The real consequence of Chiang winning the Chinese Civil War was that the Soviets were looking beyond Asia to expand communism in Africa and the Americas. Closer to home, the Cuban Revolution had brought communist leadership to power less than ninety miles from the shores of Florida. The overthrow of an American puppet dictator did not bode well for Chiang or Diem, and this issue would raise its ugly head during an election year as America entered a new political cycle.

Despite (or perhaps, because of) the warm welcome he had received, Eisenhower was deeply troubled by his diplomatic tour of Asia. He returned to the United States with a desire to champion democracy and restore America's moral leadership. With the recent release of West Side Story, he was inspired to sponsor Puerto Rican representation in Washington. But due to the size of the population, he would need to look at constitutional alternatives to solutions such as Alaska, which had one-tenth of the people.

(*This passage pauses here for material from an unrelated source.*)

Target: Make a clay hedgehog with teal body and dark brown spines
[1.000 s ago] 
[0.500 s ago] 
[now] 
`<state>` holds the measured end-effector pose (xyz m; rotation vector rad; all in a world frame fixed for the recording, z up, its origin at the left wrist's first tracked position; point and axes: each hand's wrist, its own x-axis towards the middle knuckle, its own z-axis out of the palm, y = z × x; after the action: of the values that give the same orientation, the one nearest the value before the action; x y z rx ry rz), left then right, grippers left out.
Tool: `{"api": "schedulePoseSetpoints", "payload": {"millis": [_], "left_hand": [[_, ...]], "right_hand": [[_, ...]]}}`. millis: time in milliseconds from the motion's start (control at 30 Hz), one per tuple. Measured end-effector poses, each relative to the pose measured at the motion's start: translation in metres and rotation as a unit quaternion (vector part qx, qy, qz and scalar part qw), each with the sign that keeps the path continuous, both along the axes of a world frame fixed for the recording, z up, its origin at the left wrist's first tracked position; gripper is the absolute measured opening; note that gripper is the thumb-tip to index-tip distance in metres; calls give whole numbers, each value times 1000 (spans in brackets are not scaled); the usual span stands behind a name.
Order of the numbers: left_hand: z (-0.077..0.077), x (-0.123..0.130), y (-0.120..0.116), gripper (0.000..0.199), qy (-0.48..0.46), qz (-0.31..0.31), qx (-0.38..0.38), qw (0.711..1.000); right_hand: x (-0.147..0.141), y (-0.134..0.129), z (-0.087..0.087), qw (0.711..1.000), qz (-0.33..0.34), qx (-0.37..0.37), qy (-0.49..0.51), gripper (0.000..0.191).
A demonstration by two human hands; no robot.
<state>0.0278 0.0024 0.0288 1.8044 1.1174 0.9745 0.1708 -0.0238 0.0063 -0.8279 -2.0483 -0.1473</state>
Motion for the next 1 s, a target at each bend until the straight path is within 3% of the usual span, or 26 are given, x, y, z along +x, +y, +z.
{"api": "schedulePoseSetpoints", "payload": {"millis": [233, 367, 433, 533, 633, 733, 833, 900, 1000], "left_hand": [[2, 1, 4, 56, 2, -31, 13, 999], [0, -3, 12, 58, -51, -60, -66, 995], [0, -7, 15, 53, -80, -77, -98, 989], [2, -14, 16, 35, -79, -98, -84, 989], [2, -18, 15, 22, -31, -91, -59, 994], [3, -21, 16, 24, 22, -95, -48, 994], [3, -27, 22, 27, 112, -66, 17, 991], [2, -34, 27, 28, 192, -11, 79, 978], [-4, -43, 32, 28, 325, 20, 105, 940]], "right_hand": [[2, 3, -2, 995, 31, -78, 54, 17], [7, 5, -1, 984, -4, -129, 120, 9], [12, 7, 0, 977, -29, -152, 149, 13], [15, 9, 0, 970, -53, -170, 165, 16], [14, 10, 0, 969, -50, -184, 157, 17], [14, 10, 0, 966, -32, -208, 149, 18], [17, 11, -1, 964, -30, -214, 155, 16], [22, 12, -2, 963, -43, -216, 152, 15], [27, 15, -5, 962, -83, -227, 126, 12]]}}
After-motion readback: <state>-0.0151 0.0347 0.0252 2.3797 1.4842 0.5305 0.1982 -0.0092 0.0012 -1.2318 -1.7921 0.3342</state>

Ike also threw himself into Dick Nixon's presidential campaign. This change of heart was because he had determined that avoiding regime change in three capitals (Washington, Peking, and Saigon) was absolutely necessary to prevent his 'Domino Theory' from playing out in his successor's term of office. Ironically it was at this very moment that the CIA sought his clandestine approval for forcing regime change in Cuba. This secret ops mission began a series of events that would lead to the outbreak of World War Three with the Soviet Union.